▶ **Work item**
Reply with one number: the count of lines in the data that hold the string "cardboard".

▶ **Source material**

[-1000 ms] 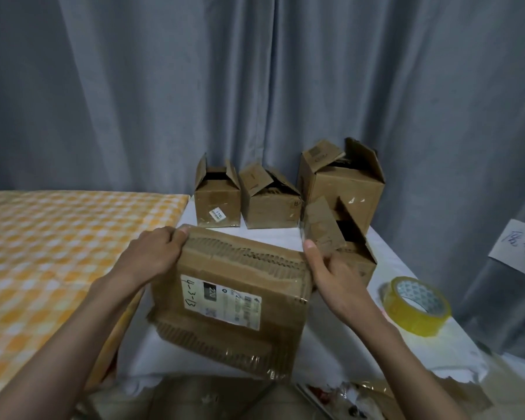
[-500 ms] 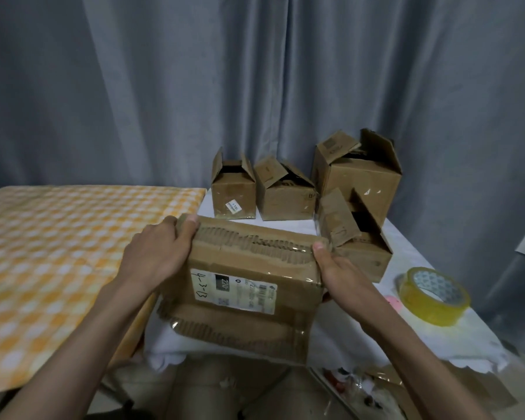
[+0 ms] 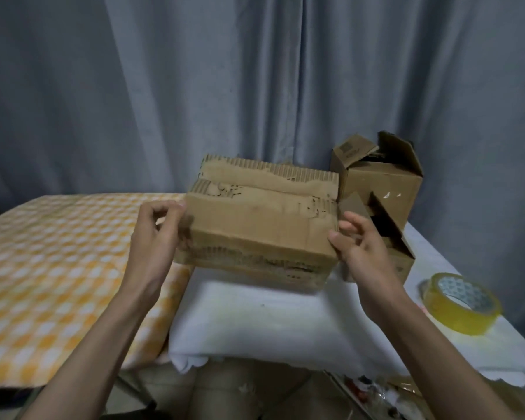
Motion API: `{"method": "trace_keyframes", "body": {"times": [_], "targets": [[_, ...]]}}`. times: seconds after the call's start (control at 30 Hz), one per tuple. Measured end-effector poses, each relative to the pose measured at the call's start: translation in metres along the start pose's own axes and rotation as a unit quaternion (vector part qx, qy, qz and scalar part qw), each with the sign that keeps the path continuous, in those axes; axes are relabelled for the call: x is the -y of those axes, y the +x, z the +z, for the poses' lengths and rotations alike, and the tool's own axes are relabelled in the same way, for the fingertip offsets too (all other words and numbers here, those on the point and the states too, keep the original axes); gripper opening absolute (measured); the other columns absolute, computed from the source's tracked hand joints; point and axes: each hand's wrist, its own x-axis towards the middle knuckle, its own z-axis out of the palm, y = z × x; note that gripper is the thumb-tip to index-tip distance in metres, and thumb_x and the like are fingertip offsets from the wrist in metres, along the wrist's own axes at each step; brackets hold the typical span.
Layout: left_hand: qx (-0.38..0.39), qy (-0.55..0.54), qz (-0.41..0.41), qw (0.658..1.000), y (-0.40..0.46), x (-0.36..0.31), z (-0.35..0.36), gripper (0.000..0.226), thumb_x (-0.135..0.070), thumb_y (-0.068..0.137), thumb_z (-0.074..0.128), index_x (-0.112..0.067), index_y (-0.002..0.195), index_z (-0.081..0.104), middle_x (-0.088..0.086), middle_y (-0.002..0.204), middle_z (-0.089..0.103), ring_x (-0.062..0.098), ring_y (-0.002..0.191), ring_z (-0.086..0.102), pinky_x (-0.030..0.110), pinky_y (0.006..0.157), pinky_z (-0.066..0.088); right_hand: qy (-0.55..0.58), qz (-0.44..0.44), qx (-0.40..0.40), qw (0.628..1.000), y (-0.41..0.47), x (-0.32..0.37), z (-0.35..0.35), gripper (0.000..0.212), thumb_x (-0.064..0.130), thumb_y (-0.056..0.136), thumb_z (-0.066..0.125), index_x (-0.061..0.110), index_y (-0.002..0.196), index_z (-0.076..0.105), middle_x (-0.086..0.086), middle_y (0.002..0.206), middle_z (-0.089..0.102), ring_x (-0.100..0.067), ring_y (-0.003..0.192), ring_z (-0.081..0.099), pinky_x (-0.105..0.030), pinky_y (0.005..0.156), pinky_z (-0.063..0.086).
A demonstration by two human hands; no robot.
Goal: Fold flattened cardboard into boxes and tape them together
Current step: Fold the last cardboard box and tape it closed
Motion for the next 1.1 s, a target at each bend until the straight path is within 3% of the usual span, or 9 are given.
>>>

▶ **Result of the exercise**
2